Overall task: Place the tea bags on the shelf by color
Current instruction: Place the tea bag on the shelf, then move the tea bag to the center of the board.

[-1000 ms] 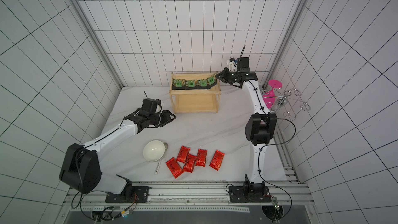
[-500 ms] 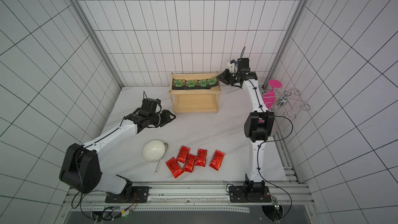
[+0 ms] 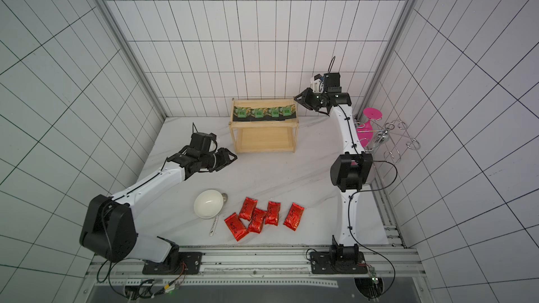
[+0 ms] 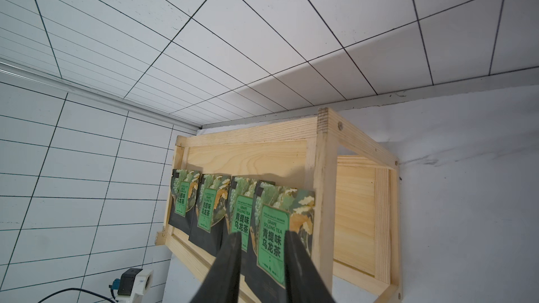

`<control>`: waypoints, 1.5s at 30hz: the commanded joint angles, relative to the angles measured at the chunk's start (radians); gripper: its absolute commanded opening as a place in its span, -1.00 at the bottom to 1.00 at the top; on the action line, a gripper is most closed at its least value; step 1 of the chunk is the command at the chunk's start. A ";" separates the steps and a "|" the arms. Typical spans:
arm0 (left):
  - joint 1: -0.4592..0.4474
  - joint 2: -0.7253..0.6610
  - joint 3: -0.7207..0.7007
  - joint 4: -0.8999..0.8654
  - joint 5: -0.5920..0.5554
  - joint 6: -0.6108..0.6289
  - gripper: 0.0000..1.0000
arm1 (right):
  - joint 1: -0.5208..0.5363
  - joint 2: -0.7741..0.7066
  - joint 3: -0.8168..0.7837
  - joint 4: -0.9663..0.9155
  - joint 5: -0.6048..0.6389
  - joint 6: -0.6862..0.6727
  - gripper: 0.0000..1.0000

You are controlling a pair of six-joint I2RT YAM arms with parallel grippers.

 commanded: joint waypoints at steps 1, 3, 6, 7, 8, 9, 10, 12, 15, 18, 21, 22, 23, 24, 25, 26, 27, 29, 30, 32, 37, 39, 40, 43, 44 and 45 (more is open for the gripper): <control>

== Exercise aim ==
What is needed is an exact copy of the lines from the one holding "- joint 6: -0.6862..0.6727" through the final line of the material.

== Final answer ==
  - joint 6: -0.6862..0.6727
  - gripper: 0.0000..1.0000

You are controlling a pair of six-joint I2RT YAM arms with parallel grippers.

 commanded: joint waypoints at steps 1, 3, 6, 7, 8, 9, 10, 12, 15, 18, 21, 22, 23, 24, 25, 26, 27, 29, 30, 32, 37, 39, 40, 43, 44 and 45 (more is open for the gripper): <control>

This answer is complete.